The albino girl is holding her sister's head, and the shakes and rigors have started again. We women gather round, holding Kitty's limbs. The bed blossoms red under her buttocks like a begonia opening, and now she's bleeding from her nose too.

What is this? It's like she's shaking the life fluid out of her, and she's not breathing either. If she doesn't stop seizing, she'll expire right now.

For two, maybe three minutes, we hold Kitty while Mr. Hart stands expressionless at the bedroom door. I know he must have feelings, but he's gone somewhere else, far from this horror, fishing down on the Hope River, maybe.

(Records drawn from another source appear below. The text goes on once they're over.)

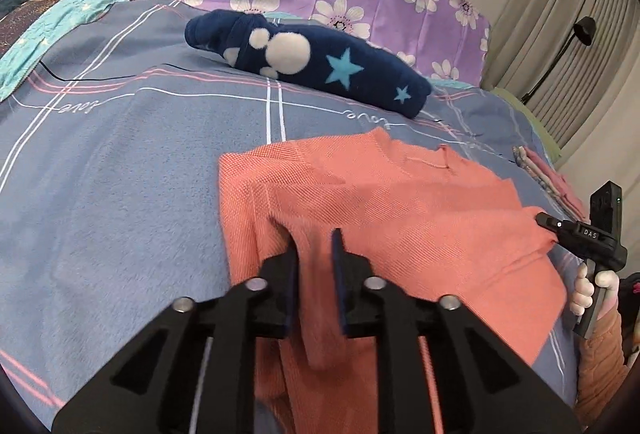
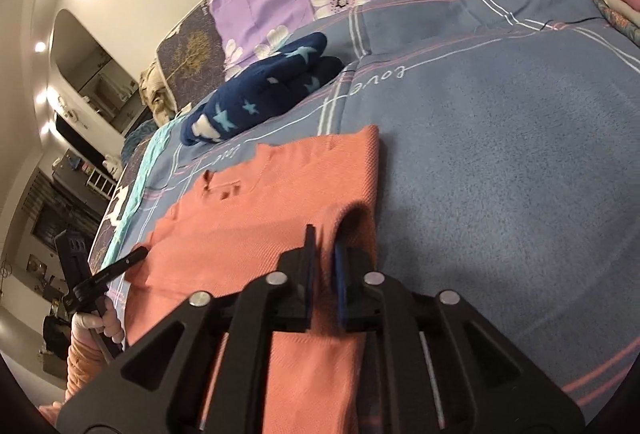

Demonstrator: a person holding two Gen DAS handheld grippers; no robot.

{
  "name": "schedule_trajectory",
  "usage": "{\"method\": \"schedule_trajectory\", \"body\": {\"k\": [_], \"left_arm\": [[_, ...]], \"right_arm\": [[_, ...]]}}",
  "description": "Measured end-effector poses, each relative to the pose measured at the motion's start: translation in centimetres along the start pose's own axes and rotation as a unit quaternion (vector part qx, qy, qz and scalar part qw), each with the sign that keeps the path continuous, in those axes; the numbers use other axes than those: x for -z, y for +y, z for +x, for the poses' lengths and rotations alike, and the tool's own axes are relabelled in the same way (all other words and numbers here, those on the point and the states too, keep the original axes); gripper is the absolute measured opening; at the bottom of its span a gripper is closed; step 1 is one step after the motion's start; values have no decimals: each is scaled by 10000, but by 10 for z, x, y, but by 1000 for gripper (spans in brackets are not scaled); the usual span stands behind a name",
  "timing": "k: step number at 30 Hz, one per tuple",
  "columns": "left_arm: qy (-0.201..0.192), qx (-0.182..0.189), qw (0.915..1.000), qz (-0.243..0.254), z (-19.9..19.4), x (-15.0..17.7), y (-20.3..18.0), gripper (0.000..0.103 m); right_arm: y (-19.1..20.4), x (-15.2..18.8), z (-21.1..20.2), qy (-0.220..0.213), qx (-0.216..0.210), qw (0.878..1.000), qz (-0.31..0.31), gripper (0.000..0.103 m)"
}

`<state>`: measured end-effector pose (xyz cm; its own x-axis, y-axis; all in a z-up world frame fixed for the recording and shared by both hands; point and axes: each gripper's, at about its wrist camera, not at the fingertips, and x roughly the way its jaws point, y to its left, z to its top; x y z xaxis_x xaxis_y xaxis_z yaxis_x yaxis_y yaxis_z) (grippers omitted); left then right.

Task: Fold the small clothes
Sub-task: 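Lift the hem with both grippers and fold it up onto the collar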

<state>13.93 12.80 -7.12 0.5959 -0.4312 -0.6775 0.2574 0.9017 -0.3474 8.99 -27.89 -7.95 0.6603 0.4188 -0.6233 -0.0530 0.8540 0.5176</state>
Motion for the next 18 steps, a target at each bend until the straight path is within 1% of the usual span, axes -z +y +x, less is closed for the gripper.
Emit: {"method": "schedule_trajectory", "body": {"k": [1, 2, 4, 5, 6, 7, 8, 10, 12, 14, 15, 16, 17, 18], "left_arm": [[-41, 51, 10000, 8, -10, 4, 0, 23], [-47, 100, 9999, 3, -15, 6, -1, 23], [1, 202, 9998, -38, -22, 12, 0, 23], [66, 249, 9997, -58, -24, 15, 1, 15], [106, 292, 9995, -80, -24, 16, 1, 7], [143, 335, 9993, -111, -23, 16, 1, 4], [145, 369, 9991, -147, -23, 15, 1, 4], [37, 547, 9981, -272, -25, 8, 0, 4], [-151, 663, 9968, -411, -28, -7, 1, 4], [-382, 569, 9963, -519, -28, -23, 3, 4], [-539, 400, 9961, -578, -24, -36, 6, 4], [-665, 163, 9963, -518, -19, -44, 7, 6], [-798, -117, 9958, -433, -15, -50, 7, 11], [-889, -392, 9946, -352, -9, -55, 8, 12]], "right_arm": [[3, 4, -4, 26, -3, 10000, -76, 25], [4, 6, -7, 45, 6, 9999, -130, 27], [8, 11, -11, 99, 31, 9997, -233, 27], [9, 14, -12, 112, 49, 9995, -289, 21], [10, 15, -13, 104, 65, 9994, -330, 5], [12, 14, -14, 57, 93, 9993, -354, 5], [14, 13, -16, -23, 73, 9993, -358, 5], [18, 4, -22, -183, -119, 9994, -257, 5], [21, -9, -25, -330, -256, 9990, -128, 4], [20, -32, -23, -491, -305, 9983, 100, 4], [17, -44, -16, -520, -244, 9981, 216, 5], [15, -51, -10, -510, -177, 9982, 256, 8], [9, -60, 2, -456, 29, 9984, 338, 17], [4, -65, 10, -372, 214, 9981, 432, 22]]}}
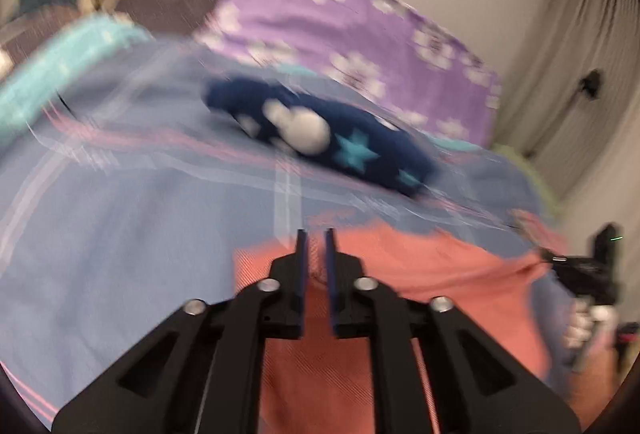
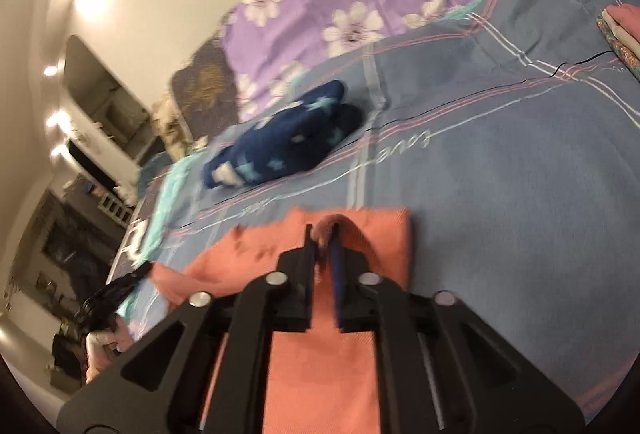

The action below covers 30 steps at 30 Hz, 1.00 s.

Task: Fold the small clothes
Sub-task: 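Lift the hem with both grippers and fold it up onto the collar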

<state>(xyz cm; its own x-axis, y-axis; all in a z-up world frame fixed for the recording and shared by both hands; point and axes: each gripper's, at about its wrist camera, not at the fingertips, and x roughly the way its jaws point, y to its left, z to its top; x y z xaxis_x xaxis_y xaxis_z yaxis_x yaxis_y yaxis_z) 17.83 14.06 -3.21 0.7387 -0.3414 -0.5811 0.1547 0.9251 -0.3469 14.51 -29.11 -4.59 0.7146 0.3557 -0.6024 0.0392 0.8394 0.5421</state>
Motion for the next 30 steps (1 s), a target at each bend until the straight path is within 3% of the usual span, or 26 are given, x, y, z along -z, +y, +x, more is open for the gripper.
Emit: {"method": "schedule_trajectory", "body": {"k": [1, 2, 4, 7, 12, 13, 14, 15, 16, 18, 19, 23, 27, 30], "left_arm": [[43, -160, 9998, 56, 8, -3, 1, 19], [122, -157, 9998, 18, 14, -3, 2, 31], [156, -27, 9999, 31, 14, -1, 3, 44], [345, -125, 9984, 420, 22, 6, 1, 49], [1025, -240, 9929, 562, 56, 14, 3, 50], [1069, -221, 9923, 590, 62, 14, 3, 44], [1089, -177, 9919, 623, 65, 13, 3, 18], [1096, -105, 9918, 644, 68, 11, 2, 7], [1052, -81, 9925, 622, 68, 9, 2, 2], [845, -21, 9943, 643, 60, 6, -1, 2], [746, -9, 9947, 704, 55, 6, -5, 2], [335, 64, 9952, 914, 25, 0, -16, 1], [-17, 63, 9943, 1063, 11, -16, -28, 1], [-21, -316, 9920, 1226, 28, -25, -29, 2]], "right_arm": [[-3, -1, 5, 73, 62, 9999, 52, 26], [-5, 0, 9, 135, 29, 9999, 55, 27], [-7, 5, 8, 115, 26, 9999, -87, 35], [-12, 11, 11, 130, 204, 9992, -327, 38], [-15, 9, 28, 284, 267, 9982, -445, 39], [-15, 7, 32, 285, 274, 9981, -482, 40], [-13, 6, 38, 317, 269, 9977, -531, 41], [-12, 5, 42, 331, 303, 9974, -564, 41], [-12, 5, 45, 338, 349, 9970, -599, 40], [-8, 6, 49, 376, 457, 9955, -739, 13], [-5, 6, 46, 337, 490, 9950, -802, 6], [14, 6, 14, -260, 393, 9932, -1060, 6], [31, -6, 8, -552, 442, 9897, -1242, 5], [30, -17, 30, -450, 554, 9903, -1195, 6]]}}
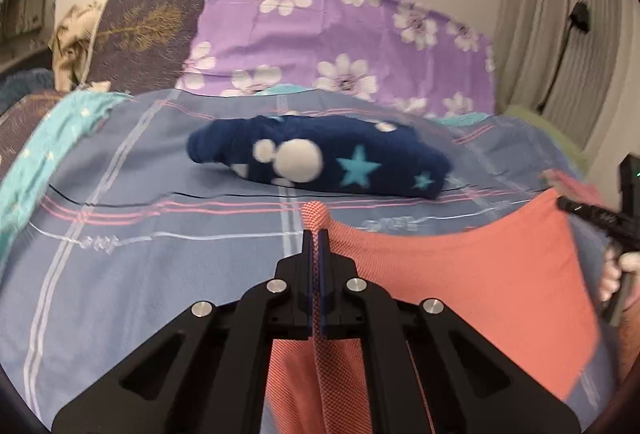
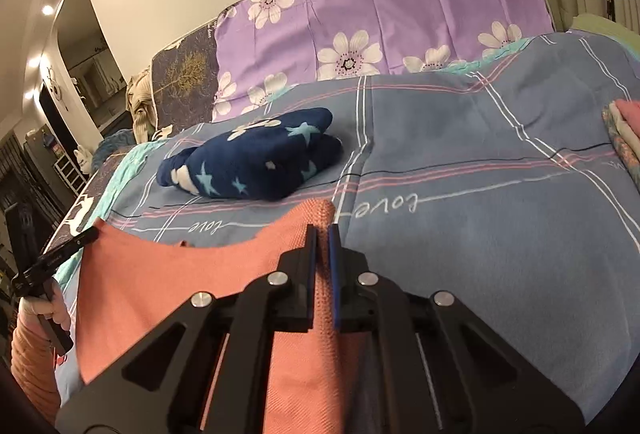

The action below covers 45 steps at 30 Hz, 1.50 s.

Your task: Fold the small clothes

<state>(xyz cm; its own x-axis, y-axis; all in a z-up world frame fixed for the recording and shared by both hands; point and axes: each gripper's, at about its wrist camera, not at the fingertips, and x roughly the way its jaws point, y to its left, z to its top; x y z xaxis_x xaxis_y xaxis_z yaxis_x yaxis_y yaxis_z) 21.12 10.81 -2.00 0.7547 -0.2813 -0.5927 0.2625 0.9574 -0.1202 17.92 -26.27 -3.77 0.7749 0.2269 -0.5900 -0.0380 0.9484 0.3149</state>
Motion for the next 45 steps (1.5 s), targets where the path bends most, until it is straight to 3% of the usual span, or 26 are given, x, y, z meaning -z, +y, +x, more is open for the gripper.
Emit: {"method": "schedule_trajectory", "body": {"k": [2, 5, 7, 11, 15, 17, 24, 31, 33, 34, 36, 39, 42, 45], "left_arm": [[224, -339, 9991, 144, 24, 5, 4, 2], [920, -393, 9948, 172, 62, 27, 9, 3], [956, -384, 9945, 185, 61, 35, 10, 4], [501, -228, 9985, 65, 17, 28, 10, 15], [376, 111, 9984, 401, -34, 44, -11, 26], [458, 287, 9971, 541, -60, 68, -21, 34], [726, 172, 9971, 172, -121, 142, -7, 36], [1040, 50, 9899, 966, -121, 176, -27, 37], [1047, -117, 9878, 1146, -114, 175, -33, 22], [1021, -290, 9870, 1207, -113, 170, -35, 2], [881, -610, 9861, 1270, -121, 163, -37, 2], [839, -1370, 9755, 1504, -137, 162, -34, 0], [1031, -1386, 9778, 1182, -140, 171, -14, 0], [902, -1118, 9877, 617, -152, 172, -1, 0]], "right_arm": [[-8, 4, 24, 295, 135, 9994, 79, 6], [-18, 19, 44, 723, 282, 9967, 239, 13], [-22, 27, 40, 743, 249, 9965, 289, 14], [-20, 39, 1, 561, 211, 9982, 33, 16], [-12, 65, -49, 507, -51, 9985, -205, 22], [-10, 85, -69, 572, -69, 9978, -321, 25], [-19, 148, -118, 837, -43, 9961, -267, 28], [-20, 174, -136, 883, -122, 9960, -53, 34], [-16, 176, -140, 852, -147, 9962, -54, 34], [-14, 177, -141, 848, -147, 9963, -68, 35], [-9, 180, -146, 817, -141, 9964, -180, 35], [-6, 184, -152, 797, -101, 9961, -351, 36], [-11, 185, -147, 849, -75, 9958, -323, 37], [-13, 184, -139, 942, -189, 9950, -285, 38]]}}
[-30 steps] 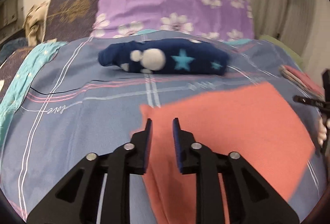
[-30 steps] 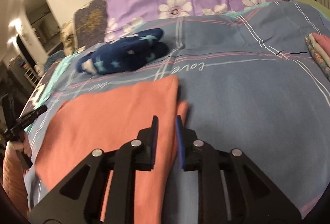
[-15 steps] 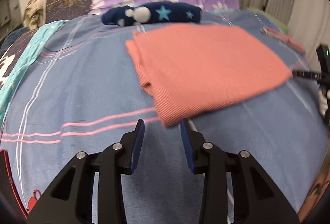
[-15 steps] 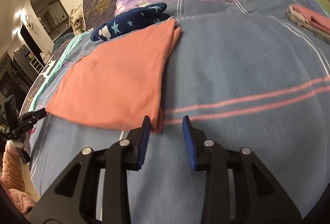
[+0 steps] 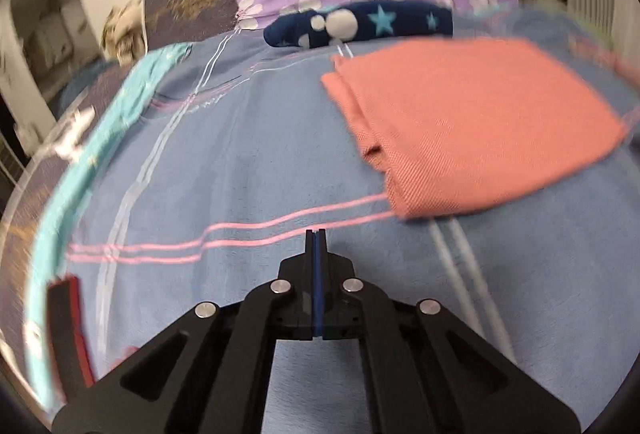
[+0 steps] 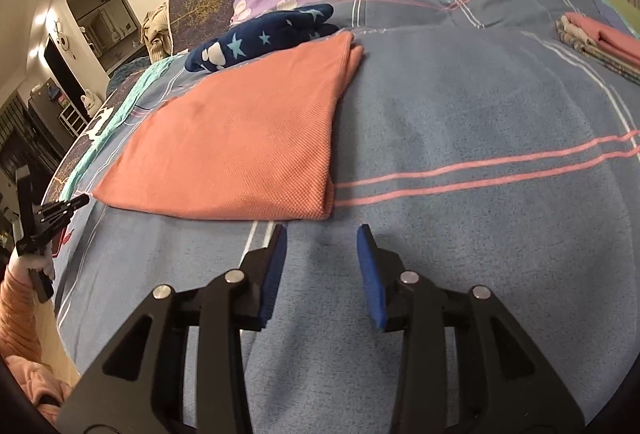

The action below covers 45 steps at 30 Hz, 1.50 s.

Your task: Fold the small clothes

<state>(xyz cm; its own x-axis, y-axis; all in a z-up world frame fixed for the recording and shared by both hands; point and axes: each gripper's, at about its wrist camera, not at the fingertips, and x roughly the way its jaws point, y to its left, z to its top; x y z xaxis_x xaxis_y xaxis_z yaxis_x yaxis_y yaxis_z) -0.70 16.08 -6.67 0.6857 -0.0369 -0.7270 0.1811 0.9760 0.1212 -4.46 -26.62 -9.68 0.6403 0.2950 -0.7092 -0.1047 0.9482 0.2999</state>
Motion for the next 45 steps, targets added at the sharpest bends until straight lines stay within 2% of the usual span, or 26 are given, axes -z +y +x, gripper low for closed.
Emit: {"method": "schedule_trajectory", "body": {"k": [2, 5, 6, 7, 9, 10, 11, 12, 13, 15, 18, 20, 23, 24, 25, 26, 27, 30, 33, 36, 38, 40, 42, 43, 45], "left_arm": [[-268, 430, 9983, -275, -9, -10, -1, 0], [-614, 1009, 9926, -292, -18, -28, -21, 0], [-670, 1192, 9903, -238, -17, -34, -29, 0], [-655, 1326, 9889, -132, -13, -39, -40, 0], [-236, 1158, 9930, 44, 13, -41, -59, 3], [260, 812, 9962, 180, 39, -32, -65, 3], [404, 646, 9967, 271, 55, -23, -68, 4], [203, 689, 9971, 257, 54, -18, -66, 3], [252, 745, 9968, 166, 50, -21, -62, 3], [328, 647, 9973, 152, 47, -22, -60, 3], [326, 359, 9979, 421, 41, -24, -75, 3], [182, 496, 9975, 464, 26, -30, -89, 3], [-138, 1099, 9909, 762, 6, -47, -129, 5], [-189, 1301, 9872, 901, 2, -52, -146, 8], [-207, 1574, 9811, 1105, 0, -59, -172, 20], [-224, 1737, 9764, 1268, 0, -64, -193, 27], [-250, 1863, 9708, 1492, 1, -68, -223, 28], [-222, 2019, 9621, 1819, 8, -75, -283, 33], [-154, 1963, 9602, 1982, 17, -82, -339, 34], [-129, 1608, 9636, 2130, 27, -88, -380, 39], [-134, 1159, 9697, 2144, 36, -92, -394, 39], [-94, 1082, 9728, 2044, 41, -94, -392, 39], [53, 1223, 9760, 1799, 45, -97, -378, 26], [135, 1355, 9767, 1656, 46, -99, -369, 14], [282, 1570, 9790, 1272, 48, -101, -348, 10]], "right_arm": [[1, -5, 5, 27, -76, 10000, -45, 43], [5, -15, 12, -23, -254, 9997, -38, 43], [8, -17, 15, -16, -256, 9997, -60, 38], [12, -17, 16, -15, -19, 9999, -158, 12], [17, -14, 18, 119, 394, 9988, -283, 10], [18, -9, 20, 229, 541, 9978, -320, 10], [17, -5, 21, 271, 592, 9973, -346, 9], [16, -2, 20, 267, 588, 9973, -356, 9], [13, -2, 19, 265, 547, 9976, -323, 8], [7, -3, 17, 293, 392, 9985, -227, 7], [-2, -4, 13, 296, 138, 9994, -84, 8], [-11, -8, 5, 163, 68, 9998, 69, 11], [-27, -18, -6, -47, 138, 9994, 302, 14], [-33, -22, -9, -91, 176, 9991, 379, 14], [-39, -24, -11, -121, 221, 9988, 423, 14], [-44, -27, -14, -150, 296, 9984, 454, 14], [-49, -29, -16, -163, 362, 9981, 479, 14], [-61, -28, -22, -184, 436, 9974, 537, 15], [-73, -27, -27, -209, 478, 9970, 571, 19], [-87, -25, -31, -206, 488, 9965, 644, 20], [-93, -27, -31, -179, 460, 9969, 620, 20], [-95, -31, -31, -147, 429, 9976, 519, 23], [-94, -38, -29, -89, 368, 9986, 361, 25], [-92, -43, -27, -47, 318, 9991, 289, 25], [-88, -55, -21, 47, 168, 9997, 167, 25]]}}
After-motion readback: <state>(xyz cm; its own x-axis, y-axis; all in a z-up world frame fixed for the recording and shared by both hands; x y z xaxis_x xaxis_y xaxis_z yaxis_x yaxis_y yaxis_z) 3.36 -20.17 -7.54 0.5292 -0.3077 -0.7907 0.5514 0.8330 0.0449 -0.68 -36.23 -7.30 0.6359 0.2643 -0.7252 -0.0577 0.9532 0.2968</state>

In the end Kitty takes a big breath and swoons again. I feel for her pulse, but it's too fast to count. She opens her eyes one last time, sees her husband in the doorway, reaches out to him, and dies. Her poor heart has stopped beating. All our hearts stop.

 

Women's Work

“We need to clean this mess up before it brings in the flies,” I say out loud as a big one buzzes around my head. The birth smell is sweet and heavy, but this is something else. The blood smell is overwhelming. I almost gag but swallow hard and try not to think about it.

“What's your name, honey?” I ask the albino.

“Birdy,” she answers. “Kitty is my sissie. She's dead now, isn't she? And the baby?” The girl blows her nose on the hem of her skirt. Birdy and Kitty, I think. The parents must have had a sense of humor.

“I'm sorry. Yes, they're both gone to Heaven now. Why don't you sit and hold your sister's head while we clean her up.” Birdy does what I say, lifts Kitty's head into her lap and strokes her long hair, which I notice now is yellow-blond and straight like a Norwegian's. She hums a little song under her breath and presses the dead woman's eyes shut. One comes back open, but she closes it again.

Where is Bitsy when I need her? I wonder again. How will I describe this scene to her? Maybe I shouldn't. She might not want to come to births with me anymore.